Ora se le parole hanno un senso – e a maggior ragione per un papa è difficile pensare che non sia così, tanto più per questo papa – dire che a Nomadelfia si sono stabiliti «legami ben più solidi di quelli della parentela» significa dire che i legami parentali non sono l’unico criterio per definire il concetto di famiglia. Il che equivale a legittimare la famiglia “non tradizionale”, diversa da quella basata prevalentemente se non esclusivamente sui “vincoli” di sangue e sulla genitorialità biologica. Significa, altresì, riconoscere rilevanza ai legami e ai determinanti sociali nella costruzione della famiglia. Una roba piuttosto scontata per un non credente o un laico, abbastanza rivoluzionaria se proferita da un papa cattolico.
Se questo configuri o meno una sorta di “regime speciale” per Nomadelfia rispetto a quel che vige come regola aurea all’interno della comunità cattolica, è cosa al di fuori delle capacità di esegesi dello scrivente. Tuttavia le conseguenze logiche delle parole pronunciate a Nomadelfia dal papa, potrebbero essere rilevantissime rispetto alla dottrina della Chiesa. All’interno della quale pare evidente esserci un confronto piuttosto acceso tra conservatori e innovatori anche relativamente alla revisione dell’idea di famiglia. E di molte altre cose che ridefiniscano il ruolo della Chiesa in relazione alla modernità. Se così fosse davvero, ci sarebbe sinceramente da gioirne anche da altre sponde. Perché nel rispetto di punti di vista diversi, ci sarebbero finalmente le condizioni per evitare contrapposizioni sterili.

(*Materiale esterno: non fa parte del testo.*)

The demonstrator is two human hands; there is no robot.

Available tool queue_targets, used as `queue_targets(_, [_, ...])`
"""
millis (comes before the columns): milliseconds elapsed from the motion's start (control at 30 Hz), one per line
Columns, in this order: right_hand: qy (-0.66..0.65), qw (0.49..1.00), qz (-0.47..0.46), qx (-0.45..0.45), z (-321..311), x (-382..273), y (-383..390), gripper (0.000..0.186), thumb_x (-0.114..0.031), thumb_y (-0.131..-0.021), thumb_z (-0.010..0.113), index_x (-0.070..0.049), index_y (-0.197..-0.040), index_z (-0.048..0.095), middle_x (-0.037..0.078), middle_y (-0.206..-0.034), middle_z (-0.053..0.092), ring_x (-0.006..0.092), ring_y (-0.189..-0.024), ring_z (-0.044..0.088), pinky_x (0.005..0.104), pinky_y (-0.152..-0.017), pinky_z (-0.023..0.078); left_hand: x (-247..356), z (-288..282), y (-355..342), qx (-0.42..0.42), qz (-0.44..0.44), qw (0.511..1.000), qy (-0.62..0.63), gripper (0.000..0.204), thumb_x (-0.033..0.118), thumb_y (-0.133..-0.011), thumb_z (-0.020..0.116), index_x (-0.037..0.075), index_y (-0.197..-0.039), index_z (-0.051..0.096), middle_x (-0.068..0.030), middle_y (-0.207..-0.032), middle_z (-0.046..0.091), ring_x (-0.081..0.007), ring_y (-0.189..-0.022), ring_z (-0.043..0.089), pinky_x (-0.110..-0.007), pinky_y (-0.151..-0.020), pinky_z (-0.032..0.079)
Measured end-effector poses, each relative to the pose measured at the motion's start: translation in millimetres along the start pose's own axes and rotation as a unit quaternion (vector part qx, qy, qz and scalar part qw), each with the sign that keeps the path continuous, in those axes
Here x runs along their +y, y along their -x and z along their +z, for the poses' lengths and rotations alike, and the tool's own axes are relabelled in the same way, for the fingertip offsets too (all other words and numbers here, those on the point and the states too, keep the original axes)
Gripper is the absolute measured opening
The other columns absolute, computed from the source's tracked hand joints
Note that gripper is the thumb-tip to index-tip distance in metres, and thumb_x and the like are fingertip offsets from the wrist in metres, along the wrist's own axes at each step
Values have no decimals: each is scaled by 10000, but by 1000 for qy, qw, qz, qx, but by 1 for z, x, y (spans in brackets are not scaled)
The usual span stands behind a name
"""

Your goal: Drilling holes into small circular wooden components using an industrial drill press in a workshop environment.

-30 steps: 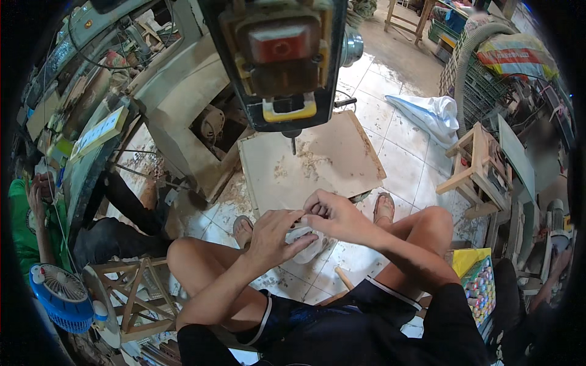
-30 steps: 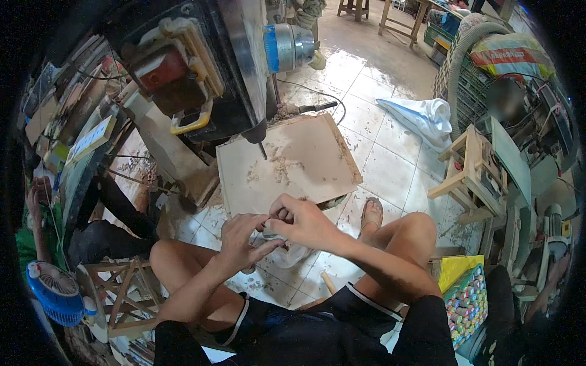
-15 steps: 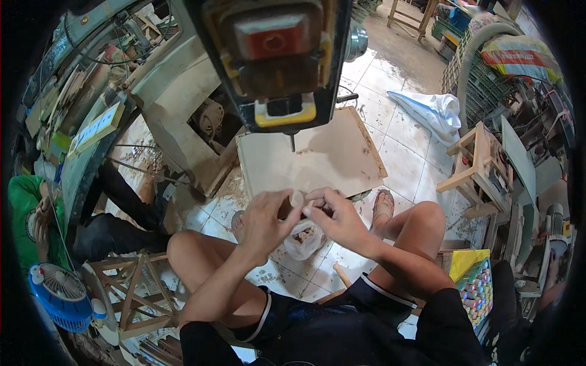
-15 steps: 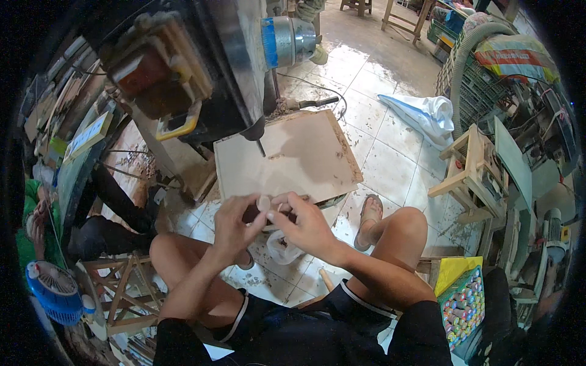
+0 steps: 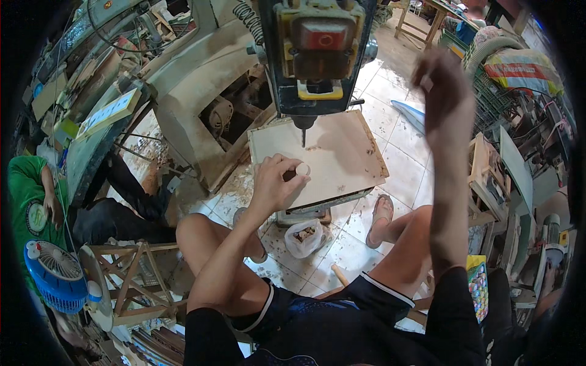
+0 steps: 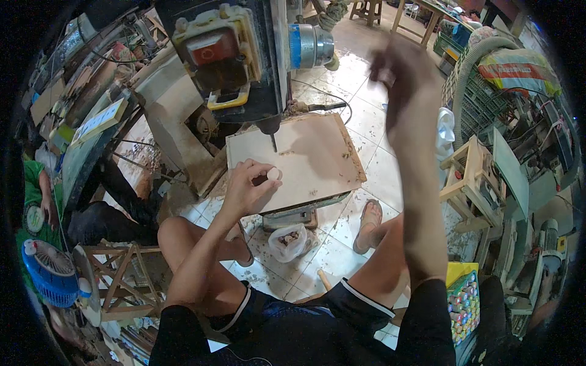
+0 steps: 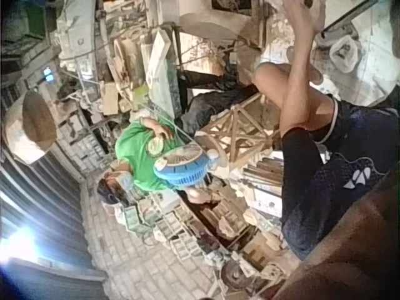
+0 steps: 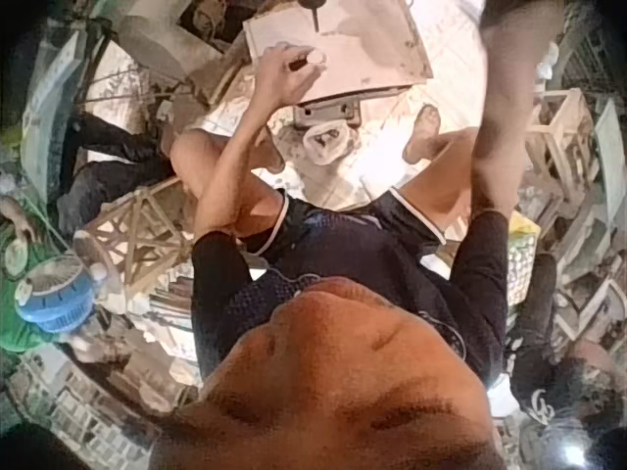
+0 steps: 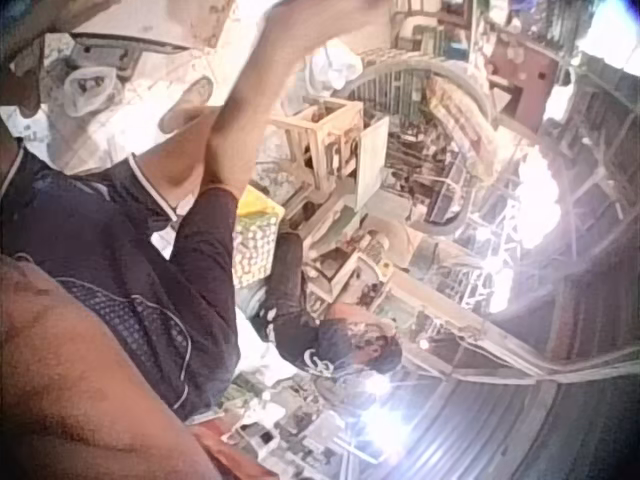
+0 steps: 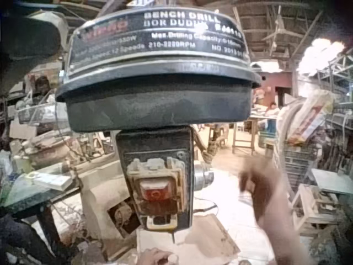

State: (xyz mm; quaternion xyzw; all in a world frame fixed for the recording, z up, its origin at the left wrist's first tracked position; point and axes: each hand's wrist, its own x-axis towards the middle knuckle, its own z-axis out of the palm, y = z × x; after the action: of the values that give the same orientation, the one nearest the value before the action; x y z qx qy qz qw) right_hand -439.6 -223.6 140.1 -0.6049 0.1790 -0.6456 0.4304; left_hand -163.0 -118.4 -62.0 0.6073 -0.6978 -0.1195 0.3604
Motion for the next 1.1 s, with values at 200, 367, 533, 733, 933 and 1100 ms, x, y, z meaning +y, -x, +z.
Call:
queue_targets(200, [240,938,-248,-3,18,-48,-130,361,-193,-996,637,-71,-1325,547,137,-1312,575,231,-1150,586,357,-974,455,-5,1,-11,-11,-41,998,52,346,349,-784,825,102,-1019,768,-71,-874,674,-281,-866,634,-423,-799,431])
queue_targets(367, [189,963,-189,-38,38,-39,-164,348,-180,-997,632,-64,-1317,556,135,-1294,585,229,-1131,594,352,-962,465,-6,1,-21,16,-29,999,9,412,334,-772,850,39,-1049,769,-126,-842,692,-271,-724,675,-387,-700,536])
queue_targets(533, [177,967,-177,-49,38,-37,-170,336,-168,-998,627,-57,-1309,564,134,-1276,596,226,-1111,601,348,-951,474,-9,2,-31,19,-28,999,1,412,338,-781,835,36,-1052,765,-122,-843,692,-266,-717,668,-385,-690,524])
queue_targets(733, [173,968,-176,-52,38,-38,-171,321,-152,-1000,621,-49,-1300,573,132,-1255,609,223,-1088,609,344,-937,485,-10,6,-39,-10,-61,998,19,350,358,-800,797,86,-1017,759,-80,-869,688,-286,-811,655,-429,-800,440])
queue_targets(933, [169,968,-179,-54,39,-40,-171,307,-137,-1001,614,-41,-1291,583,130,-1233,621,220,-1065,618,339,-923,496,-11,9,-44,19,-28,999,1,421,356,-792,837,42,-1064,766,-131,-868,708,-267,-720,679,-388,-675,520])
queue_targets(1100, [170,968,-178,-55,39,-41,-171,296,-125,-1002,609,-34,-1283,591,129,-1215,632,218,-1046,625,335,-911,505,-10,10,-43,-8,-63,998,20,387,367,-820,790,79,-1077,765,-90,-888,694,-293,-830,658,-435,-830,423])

Nel frattempo, peraltro, nel mondo reale, la cosiddetta famiglia tradizionale perde progressivamente terreno, e si vanno sempre più diversificando le “formazioni” familiari, ben oltre la classica famiglia di fatto. Anch’essa oramai quasi un residuato sociologico incapace di rappresentare la molteplicità delle relazioni basate sulla solidarietà fra le persone. Evoluzione che a seconda dei legittimi punti di vista può sfociare in un esito positivo o negativo, ma che costituisce un dato oggettivo. Non a caso già da un decennio fotografato dall’Istat, che ha codificato numerose tipologie di famiglia.
Poi ci sono anche quelli come il sindaco di Sorrento che, d’accordo con un fratacchione locale, interdice alle unioni civili tra persone omosessuali il chiostro di San Francesco di cui il Comune è proprietario. E naturalmente lo fa «per rispetto» ai monaci francescani che li nei pressi hanno le loro celle. Insomma, il mondo è bello perché vario. E per fortuna nella Chiesa il dibattito è aperto.